■ **What you should do**
The full listing, word for word and free of images, is the expected result.

■ **Provided data**

* * * * *

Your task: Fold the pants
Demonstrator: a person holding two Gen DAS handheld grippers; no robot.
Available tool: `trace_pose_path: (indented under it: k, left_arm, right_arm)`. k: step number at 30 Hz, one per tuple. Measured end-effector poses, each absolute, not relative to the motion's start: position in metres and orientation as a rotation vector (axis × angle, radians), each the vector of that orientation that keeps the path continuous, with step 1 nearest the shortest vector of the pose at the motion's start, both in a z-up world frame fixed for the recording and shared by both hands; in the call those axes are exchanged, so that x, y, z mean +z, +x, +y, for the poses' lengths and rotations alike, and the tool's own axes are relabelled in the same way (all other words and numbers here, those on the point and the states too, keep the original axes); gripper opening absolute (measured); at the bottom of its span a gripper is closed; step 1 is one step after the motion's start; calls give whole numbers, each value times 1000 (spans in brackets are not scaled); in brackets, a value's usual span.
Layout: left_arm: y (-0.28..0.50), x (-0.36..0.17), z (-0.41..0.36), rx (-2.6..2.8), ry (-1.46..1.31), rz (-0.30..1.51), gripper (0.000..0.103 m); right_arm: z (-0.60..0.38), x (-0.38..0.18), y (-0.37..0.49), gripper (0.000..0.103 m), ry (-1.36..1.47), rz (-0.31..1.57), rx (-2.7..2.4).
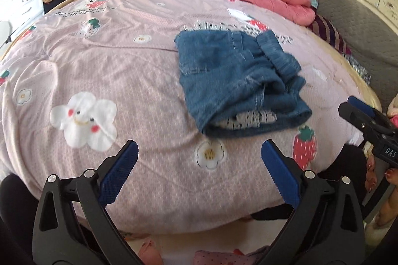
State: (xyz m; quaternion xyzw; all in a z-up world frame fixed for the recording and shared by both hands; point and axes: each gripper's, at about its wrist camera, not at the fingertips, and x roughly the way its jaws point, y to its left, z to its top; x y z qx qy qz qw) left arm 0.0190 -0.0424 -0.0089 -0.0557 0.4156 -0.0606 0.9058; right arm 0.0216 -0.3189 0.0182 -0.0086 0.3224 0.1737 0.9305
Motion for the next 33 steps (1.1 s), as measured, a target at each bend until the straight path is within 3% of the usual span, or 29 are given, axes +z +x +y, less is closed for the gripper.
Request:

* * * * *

■ **Response below**
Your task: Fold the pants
Demonstrator: a person holding two Gen DAS handheld grippers; no robot.
Available tool: `trace_pose_path: (indented under it: k, left_arm, right_arm)`. k: step number at 30 Hz, one per tuple. Measured end-effector poses, each absolute, not relative to the motion's start: position in metres and orientation as a rotation vector (axis × angle, radians), each the vector of that orientation that keeps the path continuous, with step 1 nearest the shortest vector of the pose at the motion's start, both in a z-up world frame fixed for the recording and shared by both hands; in the call those axes are exchanged, so that x, y, z mean +z, +x, +y, for the poses' lengths and rotations alike, and the tool's own axes are relabelled in the same way (all other words and numbers here, those on the point and the states too, keep the original axes); gripper opening absolute (measured); at the bottom of its span a gripper is closed; step 1 is one step after the motion's start; calls give whole numbers, each value times 1000 (spans in brackets are not scaled); in brackets, a value's usual span.
Layout: left_arm: y (-0.28..0.50), x (-0.36..0.17), z (-0.41..0.36), rx (-2.6..2.8), ry (-1.46..1.31), rz (-0.30..1.51), gripper (0.000..0.103 m); right_arm: z (-0.60..0.38), x (-0.38..0.18), y (-0.37..0.49), gripper (0.000..0.103 m), ry (-1.36..1.47), rz (-0.31..1.57), rx (-2.7..2.4).
State: (xyz m; quaternion xyzw; all in a z-up world frame fixed for the recording and shared by both hands; point and axes: each gripper's, at about its wrist camera, not at the fingertips, and x roughly the way its jaws point, y to its left, z to its top; x y z qx qy qz qw) left arm 0.0190 -0.0424 -0.0089 -0.0557 0.4156 -0.0606 0.9058; right arm 0.0216 -0.3189 0.0182 -0.0086 0.3224 0.1737 0.9305
Motion for the next 33 steps (1.1 s), as measured, a target at each bend until the straight path is within 3% of the usual span, or 29 are given, axes +z +x +y, less is closed for the gripper.
Request:

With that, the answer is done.